Your Better Half

by Jay Bear v2


The Lion's Task

When I transferred to the School of Friendship, I didn’t think it’d be too exciting. Sure, Princess Twilight Sparkle would be our headmare, and the Element Bearers would be our teachers, but it’d still be a school. Maybe they’d tell us about their friendship adventures, and maybe I’d get to meet some students from other kingdoms, but I figured it’d still be a lot like Ms. Cheerilee’s classroom.
I couldn’t have been more wrong.
On the first day, before classes even began, I met a dragon, a changeling, a yak, a hippogriff, and a griffon. We all played hooky around lunch time, ran off to the Castle of the Two Sisters, got attacked by puckwudgies, and started an international incident that could have plunged our six kingdoms into a world war. And the next week was just as wild: I got the lead role in a play!
As Ponyville’s weather team wound down summer, it felt like all the craziness in my life would wind down too. I was looking forward to a peaceful autumn of studying and hanging out with my new friends.
I couldn’t have been more wrong. Again.
The Cozy Kitty Café had opened in Ponyville earlier in the summer. It was like Sugar Cube Corner, a place to unwind with cool drinks and fresh-baked pastries, but you could also play with cats. I had been to Sugar Cube Corner more times than I could count, so I decided to give it a shot.
I expected the new place to be a feline paradise, and that was exactly what I found inside. Shelves and little stairways lined the walls, while cardboard scratching strips hung from the moulding. Carpet-covered towers rose up across the floor. Small dens hid in secluded corners with cat toys scattered around their mouths.
What I didn’t expect was to find a griffon, in a cat costume, on the floor, playing with the cats.
And I definitely didn’t expect that griffon to be Gallus.
But there he was, lying on his back, with a brown vest over his body, puffy fake cat paws at the end of each leg, and a pair of matching brown ears hanging from his head. He swished his tail, delighting kittens at his hindquarters, while older cats nestled in his wings and on his belly. One shy cat watched him from a den, but Gallus dangled a treat and whispered to her in a squeaky voice.
I’d only known Gallus for a few weeks by then. Even though he was my friend, any time I thought about him I also remembered the stories my dad used to tell me about griffons.
Grover emerged from the polarosto’s den, fresh gore upon his beak, the Idol of Boreas clutched in his claws, and his claim to the crown of Griffonstone assured, he’d say one night. Another night it was, Then Grisel seized Prince Cheval and soared high over the colt-prince’s earth pony soldiers.
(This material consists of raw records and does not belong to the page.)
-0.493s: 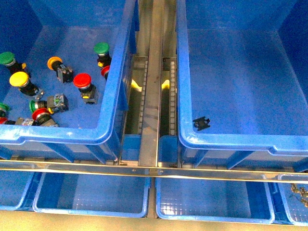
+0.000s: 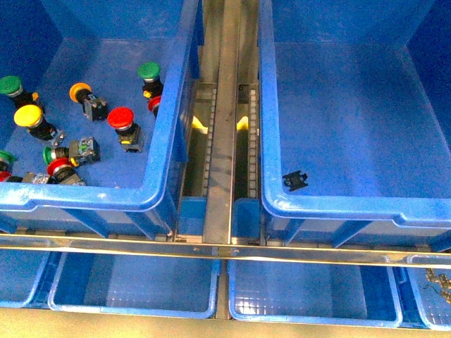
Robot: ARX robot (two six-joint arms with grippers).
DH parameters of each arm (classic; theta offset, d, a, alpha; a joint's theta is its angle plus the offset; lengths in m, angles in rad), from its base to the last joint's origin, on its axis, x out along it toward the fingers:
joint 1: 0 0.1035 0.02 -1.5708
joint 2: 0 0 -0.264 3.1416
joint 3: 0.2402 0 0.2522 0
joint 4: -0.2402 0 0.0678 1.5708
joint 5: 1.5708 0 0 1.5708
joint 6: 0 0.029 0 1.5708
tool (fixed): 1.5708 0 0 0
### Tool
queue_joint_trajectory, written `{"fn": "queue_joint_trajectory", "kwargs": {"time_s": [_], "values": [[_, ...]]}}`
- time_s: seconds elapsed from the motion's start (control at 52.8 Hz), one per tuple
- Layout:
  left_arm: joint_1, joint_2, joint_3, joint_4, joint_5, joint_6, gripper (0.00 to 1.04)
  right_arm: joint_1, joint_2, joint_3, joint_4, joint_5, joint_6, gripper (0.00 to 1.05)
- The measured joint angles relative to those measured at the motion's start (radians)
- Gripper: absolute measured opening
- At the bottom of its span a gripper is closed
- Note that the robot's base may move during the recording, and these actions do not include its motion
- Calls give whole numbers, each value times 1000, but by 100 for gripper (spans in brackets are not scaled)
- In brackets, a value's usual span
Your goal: Pick red and yellow buttons and place in box
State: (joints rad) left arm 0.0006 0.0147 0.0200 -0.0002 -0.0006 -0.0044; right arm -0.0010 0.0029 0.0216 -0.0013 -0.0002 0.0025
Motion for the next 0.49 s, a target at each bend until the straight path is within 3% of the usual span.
{"fn": "queue_joint_trajectory", "kwargs": {"time_s": [0.493], "values": [[0, 0, 0, 0, 0, 0, 97, 0, 0, 0, 0, 0, 0, 98]]}}
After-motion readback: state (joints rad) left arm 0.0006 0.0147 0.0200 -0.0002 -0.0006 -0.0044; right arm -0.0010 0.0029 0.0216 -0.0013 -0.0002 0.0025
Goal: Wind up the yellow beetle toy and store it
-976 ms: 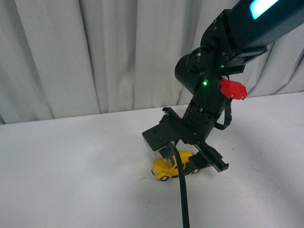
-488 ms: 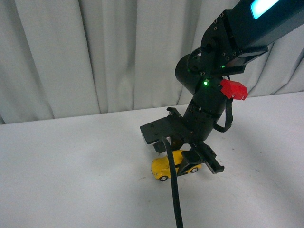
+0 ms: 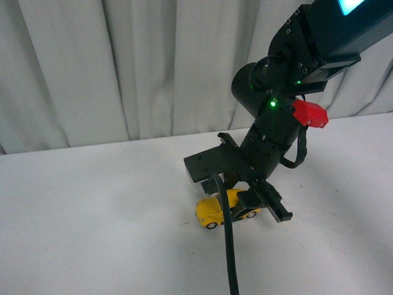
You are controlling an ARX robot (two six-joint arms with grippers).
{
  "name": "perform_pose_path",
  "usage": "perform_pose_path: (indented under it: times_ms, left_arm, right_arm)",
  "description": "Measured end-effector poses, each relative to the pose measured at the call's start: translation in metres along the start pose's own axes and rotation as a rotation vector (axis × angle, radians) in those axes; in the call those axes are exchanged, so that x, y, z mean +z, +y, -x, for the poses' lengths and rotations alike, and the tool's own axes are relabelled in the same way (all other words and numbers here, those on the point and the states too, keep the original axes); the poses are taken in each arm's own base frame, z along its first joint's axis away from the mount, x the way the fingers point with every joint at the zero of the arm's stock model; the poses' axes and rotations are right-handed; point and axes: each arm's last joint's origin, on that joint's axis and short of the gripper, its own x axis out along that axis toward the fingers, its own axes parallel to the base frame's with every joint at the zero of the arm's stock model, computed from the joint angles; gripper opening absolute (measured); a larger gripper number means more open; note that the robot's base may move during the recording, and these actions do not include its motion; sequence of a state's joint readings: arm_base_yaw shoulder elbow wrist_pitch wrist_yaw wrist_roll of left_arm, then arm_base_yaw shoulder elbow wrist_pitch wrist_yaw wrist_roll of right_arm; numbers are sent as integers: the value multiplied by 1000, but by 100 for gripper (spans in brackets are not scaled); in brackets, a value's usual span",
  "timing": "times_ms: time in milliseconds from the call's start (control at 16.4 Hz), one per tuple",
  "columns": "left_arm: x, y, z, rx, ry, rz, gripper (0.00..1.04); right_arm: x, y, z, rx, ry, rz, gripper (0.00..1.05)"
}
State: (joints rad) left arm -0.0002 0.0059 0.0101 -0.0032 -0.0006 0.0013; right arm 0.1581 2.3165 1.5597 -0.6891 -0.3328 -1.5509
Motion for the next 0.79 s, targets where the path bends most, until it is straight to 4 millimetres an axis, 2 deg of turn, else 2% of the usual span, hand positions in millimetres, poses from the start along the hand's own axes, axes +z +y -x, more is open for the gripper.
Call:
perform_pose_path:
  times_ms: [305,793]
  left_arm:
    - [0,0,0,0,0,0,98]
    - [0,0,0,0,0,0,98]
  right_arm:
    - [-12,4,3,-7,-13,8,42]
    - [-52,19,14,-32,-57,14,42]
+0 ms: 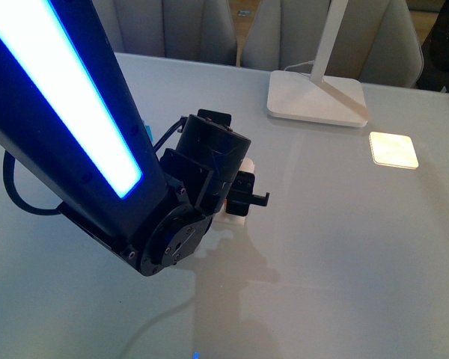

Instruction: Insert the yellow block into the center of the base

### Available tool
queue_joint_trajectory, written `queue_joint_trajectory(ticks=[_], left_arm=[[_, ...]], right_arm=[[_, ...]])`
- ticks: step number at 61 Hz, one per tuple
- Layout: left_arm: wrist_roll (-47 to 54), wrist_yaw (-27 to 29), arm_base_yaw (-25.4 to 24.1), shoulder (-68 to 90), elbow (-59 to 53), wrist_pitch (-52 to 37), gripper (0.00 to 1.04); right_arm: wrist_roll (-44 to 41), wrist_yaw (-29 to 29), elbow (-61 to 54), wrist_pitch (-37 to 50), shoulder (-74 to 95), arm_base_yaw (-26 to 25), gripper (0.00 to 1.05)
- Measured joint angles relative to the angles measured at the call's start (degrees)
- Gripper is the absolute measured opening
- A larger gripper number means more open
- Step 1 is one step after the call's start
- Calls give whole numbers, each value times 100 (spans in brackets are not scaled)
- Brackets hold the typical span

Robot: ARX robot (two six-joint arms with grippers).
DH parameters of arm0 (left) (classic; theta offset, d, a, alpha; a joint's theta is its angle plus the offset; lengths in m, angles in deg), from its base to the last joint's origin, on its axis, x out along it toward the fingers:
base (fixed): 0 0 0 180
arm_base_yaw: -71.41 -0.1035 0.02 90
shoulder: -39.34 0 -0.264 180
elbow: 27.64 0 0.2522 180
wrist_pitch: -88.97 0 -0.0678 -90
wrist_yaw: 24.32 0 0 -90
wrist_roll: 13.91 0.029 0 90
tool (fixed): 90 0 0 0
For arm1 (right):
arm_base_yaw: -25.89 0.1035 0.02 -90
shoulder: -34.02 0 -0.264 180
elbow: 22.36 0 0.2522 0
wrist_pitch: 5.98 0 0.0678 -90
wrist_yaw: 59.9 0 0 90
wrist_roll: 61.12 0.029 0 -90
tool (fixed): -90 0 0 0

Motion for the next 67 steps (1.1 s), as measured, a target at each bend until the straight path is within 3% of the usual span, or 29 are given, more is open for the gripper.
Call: queue_joint_trajectory(ticks=[67], left_arm=[[17,42,17,168,-79,-149,62]], right_arm=[[0,0,0,0,0,0,96]])
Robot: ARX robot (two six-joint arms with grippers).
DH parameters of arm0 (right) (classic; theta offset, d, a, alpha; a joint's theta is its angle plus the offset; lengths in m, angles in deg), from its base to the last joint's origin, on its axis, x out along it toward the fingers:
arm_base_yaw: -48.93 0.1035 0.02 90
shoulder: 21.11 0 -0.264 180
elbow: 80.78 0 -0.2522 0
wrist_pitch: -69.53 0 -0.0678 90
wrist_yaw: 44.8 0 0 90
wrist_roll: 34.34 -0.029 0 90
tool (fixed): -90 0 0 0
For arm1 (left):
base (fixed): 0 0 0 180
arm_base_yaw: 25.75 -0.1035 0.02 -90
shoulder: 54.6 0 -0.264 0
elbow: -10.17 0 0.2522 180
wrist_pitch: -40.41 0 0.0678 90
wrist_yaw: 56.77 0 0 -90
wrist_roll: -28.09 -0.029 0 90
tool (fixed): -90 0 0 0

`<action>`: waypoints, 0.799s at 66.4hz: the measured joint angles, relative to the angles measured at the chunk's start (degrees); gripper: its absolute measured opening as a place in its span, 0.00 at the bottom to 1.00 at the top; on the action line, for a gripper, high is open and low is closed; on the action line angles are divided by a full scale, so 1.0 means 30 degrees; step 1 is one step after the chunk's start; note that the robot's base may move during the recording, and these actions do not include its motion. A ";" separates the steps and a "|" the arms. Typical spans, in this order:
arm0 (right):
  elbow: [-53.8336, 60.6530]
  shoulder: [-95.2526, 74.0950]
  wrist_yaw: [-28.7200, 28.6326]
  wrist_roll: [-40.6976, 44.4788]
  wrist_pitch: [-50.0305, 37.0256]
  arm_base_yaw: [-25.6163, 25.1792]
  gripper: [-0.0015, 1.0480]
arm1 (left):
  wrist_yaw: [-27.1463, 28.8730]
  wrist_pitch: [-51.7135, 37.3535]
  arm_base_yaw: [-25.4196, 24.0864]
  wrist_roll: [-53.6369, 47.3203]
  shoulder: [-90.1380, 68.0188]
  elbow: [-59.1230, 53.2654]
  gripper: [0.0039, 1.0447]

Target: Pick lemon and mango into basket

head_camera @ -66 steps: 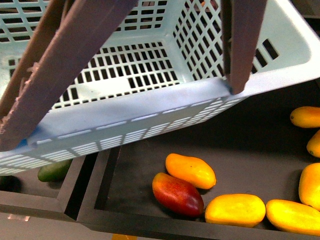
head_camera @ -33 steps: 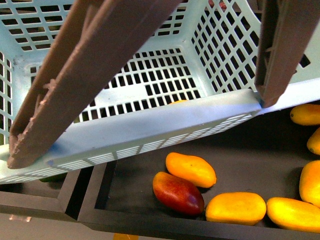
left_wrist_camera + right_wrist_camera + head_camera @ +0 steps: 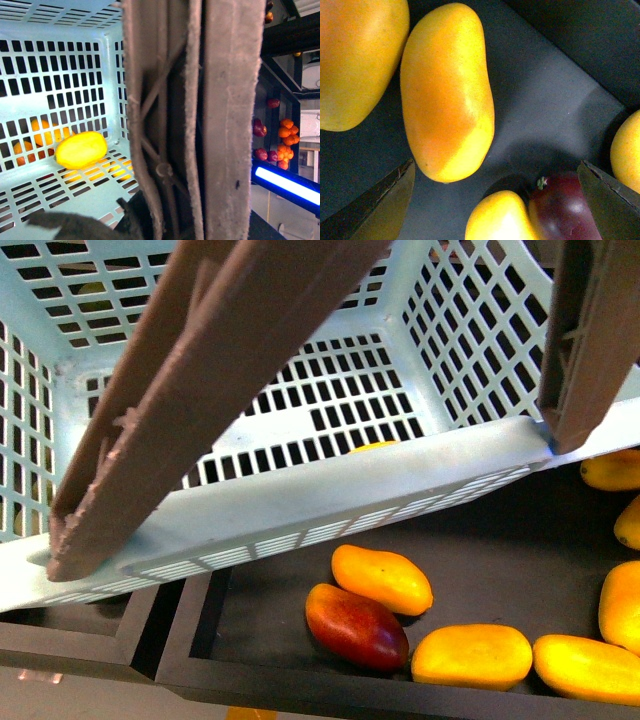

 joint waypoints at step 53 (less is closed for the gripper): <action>-0.4714 -0.4262 0.0954 -0.1231 0.1851 -0.0022 0.75 | 0.0058 0.0000 0.0000 -0.0007 0.0000 0.0000 0.14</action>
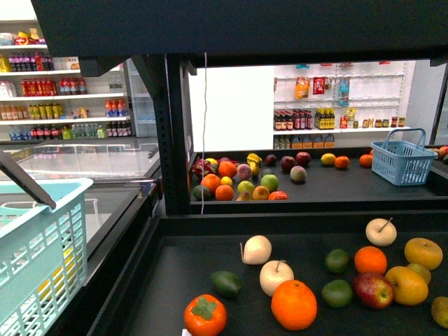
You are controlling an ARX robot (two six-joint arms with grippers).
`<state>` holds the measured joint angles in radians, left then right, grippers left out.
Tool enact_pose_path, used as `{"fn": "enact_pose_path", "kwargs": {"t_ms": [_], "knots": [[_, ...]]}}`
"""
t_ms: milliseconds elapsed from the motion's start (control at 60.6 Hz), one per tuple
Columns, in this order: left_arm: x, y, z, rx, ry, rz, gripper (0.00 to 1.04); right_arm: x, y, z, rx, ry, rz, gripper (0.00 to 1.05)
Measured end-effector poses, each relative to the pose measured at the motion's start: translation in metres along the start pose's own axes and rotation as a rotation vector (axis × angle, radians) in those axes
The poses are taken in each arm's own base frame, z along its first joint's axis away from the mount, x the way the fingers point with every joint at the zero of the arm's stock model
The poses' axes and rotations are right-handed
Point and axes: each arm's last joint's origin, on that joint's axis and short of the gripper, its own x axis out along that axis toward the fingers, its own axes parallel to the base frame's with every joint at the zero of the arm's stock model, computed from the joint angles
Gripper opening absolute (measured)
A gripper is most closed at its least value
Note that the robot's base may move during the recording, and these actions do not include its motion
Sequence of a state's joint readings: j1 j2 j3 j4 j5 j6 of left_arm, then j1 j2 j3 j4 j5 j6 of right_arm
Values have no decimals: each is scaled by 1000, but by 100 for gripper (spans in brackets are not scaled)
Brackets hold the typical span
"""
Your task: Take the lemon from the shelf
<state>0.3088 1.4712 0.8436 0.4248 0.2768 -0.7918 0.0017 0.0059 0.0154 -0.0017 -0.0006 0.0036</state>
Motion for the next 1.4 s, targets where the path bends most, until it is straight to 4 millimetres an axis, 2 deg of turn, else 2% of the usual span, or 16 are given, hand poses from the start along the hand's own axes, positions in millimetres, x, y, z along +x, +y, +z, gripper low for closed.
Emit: {"fn": "enact_pose_path", "kwargs": {"t_ms": [116, 198, 330, 380, 429, 495, 578, 710, 776, 1056, 1403], "knots": [[-33, -17, 6, 181, -15, 57, 97, 0, 0, 0, 0, 0, 0, 102], [-67, -31, 9, 315, -36, 57, 97, 0, 0, 0, 0, 0, 0, 102], [-115, -49, -2, 496, -106, 36, 96, 0, 0, 0, 0, 0, 0, 102], [-134, -55, -13, 621, -147, -65, 86, 0, 0, 0, 0, 0, 0, 102], [-151, -55, -30, 705, -165, -81, 77, 0, 0, 0, 0, 0, 0, 102], [-173, -45, -63, 775, -145, -69, 63, 0, 0, 0, 0, 0, 0, 102], [-190, -30, -86, 816, -139, -106, 47, 0, 0, 0, 0, 0, 0, 102], [-195, -15, -99, 828, -176, -106, 22, 0, 0, 0, 0, 0, 0, 102], [-200, -3, -110, 833, -153, -98, 2, 0, 0, 0, 0, 0, 0, 102], [-198, 15, -126, 837, -164, -103, 3, 0, 0, 0, 0, -1, 0, 102], [-195, 27, -136, 836, -167, -104, 3, 0, 0, 0, 0, -1, 0, 102]]}}
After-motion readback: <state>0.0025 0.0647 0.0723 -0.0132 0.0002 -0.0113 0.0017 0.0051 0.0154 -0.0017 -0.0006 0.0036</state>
She taunted them, saying that if any of them dared to raise a spear at her, she’d let go, and Prince Cheval would rejoin his troops on the ground with terrible speed.
Those stories were what got me to act so calmly when I first bumped into Gallus. Griffons were fierce, so if I wanted to get along with one of them, I had to be cool and confident.
At the cat café, though, Gallus wasn’t fierce. He was playful, sweet, gentle…
Cute.
This daydream came to me, fully formed. Instead of saying hi like I planned to, I would lie down beside him and rub my muzzle against his soft neck. He would scoop me up with his powerful arms, running his claws through my mane, and snuggle me into his warm wings. Then he’d sing to me with the same sweet voice he was using with the shy cat.
Cat’s in the cradle and the moon is blue,” he sang, “little cubs fly without any clues. When you coming home—
“Gallus! We’ve got a customer,” said a new voice. A mare with a bag of kibble balanced on her back trotted past us. “You can’t keep hogging all of the kitties.”
His voice snapped back to normal. “Funny, I thought you were paying me to…“
He tilted his head around, I guess to look at her, but he saw me first. His eyes went wide.
I gave him a meek wave.
Gallus nudged the two cats napping on his belly onto the floor and rolled onto his four legs. He walked up to me, his tail slashing through the air, until we were muzzle-to-beak. It would have intimidated me if two kittens hadn’t been behind him trying to pounce on his flicking tail.
“Sandbar, if you even think about telling anyone…” he growled. One of his paw-covered claws jabbed my chest.
That was the Gallus I’d gotten to know, and the one I knew how to handle.
“Whoa, easy! I’m only here to grab a drink. I won’t tell a soul if you don’t want me to.” I brushed away his claw. “So you’re working here?”
Gallus rolled his eyes. “No, I just dress up in this costume and wander around shops for fun.”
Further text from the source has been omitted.